Receiving the following warning attempting to monitor the tls/ssl dns service running on port tcp/443 of a server. This check is being performed by the check_dig plugin:
DNS WARNING - 0.371 seconds response time (dig returned an error status)
Does check_dig (or another plugin) have the capability to perform this check eventhough it doesn't talk ssl?
If there was an example somewhere that I could reference it would be very helpful.
DNS WARNING- # seconds response time (dig returned an error)
Re: DNS WARNING- # seconds response time (dig returned an er
I briefly had a look for Nagios plugins that check DNS over SSL but I wasn't able to find any... in fact there doesn't seem to be a whole lot of information on DNS over SSL other than through VPN appliances and I've certainly never tried to secure it in any other way. In fact as best I can tell dig doesn't even support querying DNS over SSL, I honestly don't know what to suggest, maybe some one else around here will have some greater insight to dealing with a set up like that.
Re: DNS WARNING- # seconds response time (dig returned an er
stunnel can sometimes add SSL support to networked applications that don't support it.

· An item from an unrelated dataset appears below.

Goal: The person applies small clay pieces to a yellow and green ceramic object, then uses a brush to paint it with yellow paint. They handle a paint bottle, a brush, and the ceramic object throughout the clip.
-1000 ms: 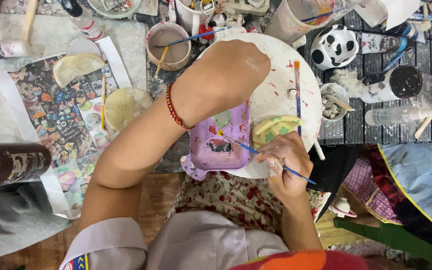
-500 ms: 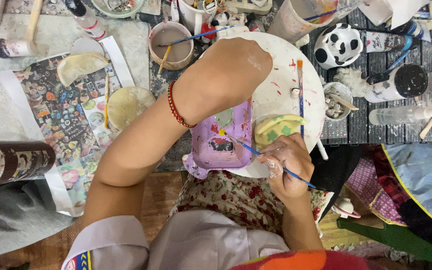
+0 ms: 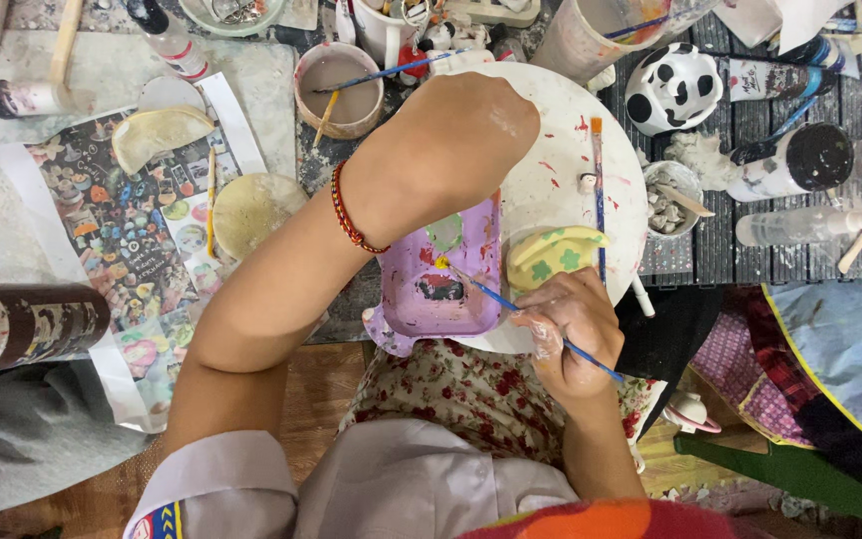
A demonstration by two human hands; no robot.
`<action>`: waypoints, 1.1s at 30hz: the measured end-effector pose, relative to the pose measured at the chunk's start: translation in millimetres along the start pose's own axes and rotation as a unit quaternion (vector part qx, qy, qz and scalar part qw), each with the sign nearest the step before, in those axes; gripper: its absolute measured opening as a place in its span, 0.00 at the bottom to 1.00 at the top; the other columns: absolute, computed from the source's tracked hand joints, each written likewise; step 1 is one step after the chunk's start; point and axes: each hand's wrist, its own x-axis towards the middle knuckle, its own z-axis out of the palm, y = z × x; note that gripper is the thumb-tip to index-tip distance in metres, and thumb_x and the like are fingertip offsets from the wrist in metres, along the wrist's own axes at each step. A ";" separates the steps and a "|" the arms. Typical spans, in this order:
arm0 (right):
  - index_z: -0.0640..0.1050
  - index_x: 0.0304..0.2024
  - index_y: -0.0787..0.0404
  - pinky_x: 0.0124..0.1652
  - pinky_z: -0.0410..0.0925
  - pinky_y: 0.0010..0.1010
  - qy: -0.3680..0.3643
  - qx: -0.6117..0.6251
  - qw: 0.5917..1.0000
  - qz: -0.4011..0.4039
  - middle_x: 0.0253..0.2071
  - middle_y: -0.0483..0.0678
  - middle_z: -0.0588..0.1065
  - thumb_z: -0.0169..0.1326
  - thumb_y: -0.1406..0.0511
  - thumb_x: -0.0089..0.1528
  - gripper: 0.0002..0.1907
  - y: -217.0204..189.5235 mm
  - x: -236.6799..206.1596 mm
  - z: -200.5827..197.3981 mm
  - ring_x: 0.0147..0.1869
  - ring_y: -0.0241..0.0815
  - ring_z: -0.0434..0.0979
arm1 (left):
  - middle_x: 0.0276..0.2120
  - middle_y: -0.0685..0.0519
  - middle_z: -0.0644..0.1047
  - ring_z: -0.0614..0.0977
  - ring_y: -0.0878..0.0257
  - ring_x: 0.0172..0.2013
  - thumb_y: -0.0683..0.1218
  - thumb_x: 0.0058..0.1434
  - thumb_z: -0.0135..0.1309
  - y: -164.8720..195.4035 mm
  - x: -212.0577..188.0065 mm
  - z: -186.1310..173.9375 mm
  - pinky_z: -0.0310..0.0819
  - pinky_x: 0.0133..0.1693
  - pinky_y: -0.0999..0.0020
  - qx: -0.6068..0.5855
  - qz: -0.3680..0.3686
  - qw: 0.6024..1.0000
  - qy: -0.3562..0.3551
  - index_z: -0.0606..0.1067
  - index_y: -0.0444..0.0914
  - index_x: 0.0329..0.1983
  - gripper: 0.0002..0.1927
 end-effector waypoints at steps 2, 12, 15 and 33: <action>0.75 0.32 0.62 0.42 0.63 0.37 0.000 0.004 1.000 -0.002 0.32 0.52 0.77 0.52 0.67 0.66 0.08 -0.6 -0.6 0.4 0.35 0.48 0.75 | 0.29 0.43 0.79 0.82 0.45 0.35 0.40 0.53 0.56 -0.3 0.4 0.5 0.77 0.34 0.52 0.000 -0.002 1.000 -0.002 0.77 0.36 0.31 0.03; 0.75 0.34 0.62 0.43 0.64 0.38 -0.004 -0.005 1.000 0.004 0.33 0.51 0.78 0.51 0.66 0.69 0.09 1.2 -2.8 0.9 0.37 0.48 0.76 | 0.30 0.43 0.79 0.82 0.45 0.35 0.41 0.52 0.58 0.3 -1.0 0.5 0.77 0.35 0.52 0.003 0.000 1.000 -0.015 0.77 0.36 0.32 0.06; 0.75 0.34 0.62 0.42 0.65 0.37 -0.004 -0.004 1.000 0.003 0.34 0.52 0.78 0.51 0.65 0.68 0.09 2.4 -5.5 1.4 0.37 0.49 0.75 | 0.30 0.43 0.80 0.82 0.45 0.35 0.41 0.52 0.58 0.3 -2.2 -1.1 0.77 0.35 0.52 0.000 0.014 1.000 0.020 0.77 0.35 0.33 0.06; 0.73 0.32 0.60 0.44 0.65 0.37 0.020 0.051 0.998 -0.013 0.31 0.48 0.79 0.53 0.61 0.71 0.14 8.0 -8.2 5.2 0.36 0.47 0.79 | 0.29 0.40 0.80 0.83 0.44 0.34 0.39 0.55 0.54 -6.4 3.4 4.6 0.77 0.35 0.51 0.005 -0.033 0.999 -0.040 0.78 0.35 0.30 0.04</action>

It's worth looking into, but I can't guarantee it'll work and I'm not sure how to start since it's been a long time since I used it last.
Re: DNS WARNING- # seconds response time (dig returned an er
I got an stunnel up but when I try to run check_dig in the following manner:
./check_dig -v -H localhost -p 8443 -l www.google.com -A "+tcp"
/usr/bin/dig @localhost -p 8443 www.google.com -t A +tcp
Looking for: 'www.google.com'
DNS WARNING - 0.204 seconds response time (dig returned an error status)|time=0.204327s;;;0.000000
Is my thought process correct if I set the STUNNEL to connect to port 443 of the remote ssl-dns server and then tell check_dig that the dns server is the localhost found off of the local port that i set of 8443?
I don't know what I am missing here...
Is there another way to monitor the ssl-dns server running on port 443 to make sure its resolving requests? Another nagios plugin perhaps, any suggestions at this point would be greatly appreciated.
./check_dig -v -H localhost -p 8443 -l www.google.com -A "+tcp"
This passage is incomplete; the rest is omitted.